Mettre en scène des rapports de manipulateur/manipulé permet de mettre en place des relations de jeu dont l’intérêt repose sur le déséquilibre, et l’expérience peut être renforcé si ce déséquilibre est lui-même questionné et que tout à coup, au hasard d’une circonstance, c’est au tour du manipulé de devenir manipulateur.
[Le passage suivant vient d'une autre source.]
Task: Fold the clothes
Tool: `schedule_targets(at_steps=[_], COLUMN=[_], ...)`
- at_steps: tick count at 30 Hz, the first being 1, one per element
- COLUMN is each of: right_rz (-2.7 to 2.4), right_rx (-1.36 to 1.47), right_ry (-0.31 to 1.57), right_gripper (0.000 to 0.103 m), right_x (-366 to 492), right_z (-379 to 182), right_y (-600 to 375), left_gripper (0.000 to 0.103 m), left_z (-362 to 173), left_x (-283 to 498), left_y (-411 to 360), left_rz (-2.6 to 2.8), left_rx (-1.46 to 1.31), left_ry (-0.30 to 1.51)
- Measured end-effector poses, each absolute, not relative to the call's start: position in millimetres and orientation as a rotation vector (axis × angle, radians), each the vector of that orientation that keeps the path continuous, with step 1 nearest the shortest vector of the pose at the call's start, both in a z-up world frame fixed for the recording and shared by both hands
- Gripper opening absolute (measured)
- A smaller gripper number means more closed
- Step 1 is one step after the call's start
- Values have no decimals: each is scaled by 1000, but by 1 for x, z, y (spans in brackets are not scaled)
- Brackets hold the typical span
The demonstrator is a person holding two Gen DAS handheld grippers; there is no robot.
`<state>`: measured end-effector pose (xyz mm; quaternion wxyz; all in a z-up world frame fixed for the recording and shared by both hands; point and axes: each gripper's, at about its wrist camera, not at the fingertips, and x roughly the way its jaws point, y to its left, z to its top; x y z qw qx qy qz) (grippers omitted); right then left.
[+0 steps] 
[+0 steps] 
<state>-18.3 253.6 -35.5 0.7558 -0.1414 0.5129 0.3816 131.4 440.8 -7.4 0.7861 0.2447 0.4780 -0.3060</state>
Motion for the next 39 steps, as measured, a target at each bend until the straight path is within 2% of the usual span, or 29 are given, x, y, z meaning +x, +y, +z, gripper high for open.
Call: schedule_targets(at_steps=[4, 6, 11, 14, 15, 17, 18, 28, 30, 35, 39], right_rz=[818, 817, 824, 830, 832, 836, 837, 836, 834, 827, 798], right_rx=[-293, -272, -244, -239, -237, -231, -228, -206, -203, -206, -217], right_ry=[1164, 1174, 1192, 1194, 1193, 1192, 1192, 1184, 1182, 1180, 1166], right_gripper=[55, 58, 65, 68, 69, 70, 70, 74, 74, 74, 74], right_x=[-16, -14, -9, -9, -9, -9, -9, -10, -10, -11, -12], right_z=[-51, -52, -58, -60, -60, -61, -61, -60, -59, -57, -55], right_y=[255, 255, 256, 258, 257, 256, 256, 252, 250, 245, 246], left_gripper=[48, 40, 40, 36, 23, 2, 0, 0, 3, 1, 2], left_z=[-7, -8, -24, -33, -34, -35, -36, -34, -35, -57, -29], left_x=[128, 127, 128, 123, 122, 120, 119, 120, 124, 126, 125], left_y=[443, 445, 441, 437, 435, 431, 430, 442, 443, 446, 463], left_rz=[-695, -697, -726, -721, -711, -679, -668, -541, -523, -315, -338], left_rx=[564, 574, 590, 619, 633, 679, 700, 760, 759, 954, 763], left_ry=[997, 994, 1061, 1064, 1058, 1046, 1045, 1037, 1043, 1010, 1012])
Lors d’une partie des Sentes intitulée Hiver Nucléaire, mon personnage est un hypocondriaque, il feint une maladie grave pour qu’on s’occupe de lui, ce que fait notamment une soigneuse. Je briefe alors la joueuse de la soigneuse en hors-roleplay, lui révélant le pot aux roses et lui annonçant que son personnage est censé découvrir que je suis un malade imaginaire et ensuite me passer un savon. Nous retournons en jeu, et mon personnage feint alors une crise plus intense qu’à l’accoutumée. La joueuse va alors désobéir à mes instructions : la soigneuse se penche sur mon personnage et dit : « Il va mourir ! Il faut que je lui donne toute mon énergie ! » Elle est donc morte pour sauver mon personnage… qui ne s’en est jamais remis ! Il y a dans cet exemple un jeu riche de déséquilibres, entre personnages, entre joueuses, entre transparence et secret, qui produit un dénouement surprenante et mémorable.

Pour aller plus loin :

[Compte-rendu de partie] Hiver Nucléaire, pour Les Sentes, sur Terres Étranges

[Article] Eugénie, Symétrie, asymétrie et renversement, sur JenesuispasMJmais

CONCLUSION

La manipulation restera toujours un sujet à débat. Indissociable du jeu de rôle pour les uns, intolérable pour d’autres, acceptable moyennant certaines précautions pour d’autres. Au départ, j’avais en tête de la traiter comme un sujet sulfureux dont j’allais surtout dire du mal. Mais c’est aussi un sujet qui nous montre la finesse des interactions à l’œuvre en jeu de rôle, entre fiction et mécaniques, entre personnages et joueuses, et nous renseigne sur une activité complexe qui se décline en milliers d’exceptions. Le jeu de rôle (même solo) est une activité sociale, où toute vérité n’est pas bonne à dire, où la surprise a un goût doux-amer.

Pour aller plus loin :

[Podcast] Radio Rôliste, Un tarot sale mais consenti (dossiers 1 & 2)

5 commentaires sur “La manipulation, partie 3 : la manipulation positive ?

  1. C’est la fin d’un volumineux dossier sur un sujet ni évident ni toujours agréable à traiter !

    J’espère que ça vous ai plu et qu’on pourra avoir quelques débats là-dessus. Je ne suis pas certain que mes positions soient les plus éclairées ni les plus progressistes sur le sujet, donc je suis tout à fait intéressé à apprendre des nouvelles choses sur le sujet et à entendre les avis et retours d’expérience des unes et des autres.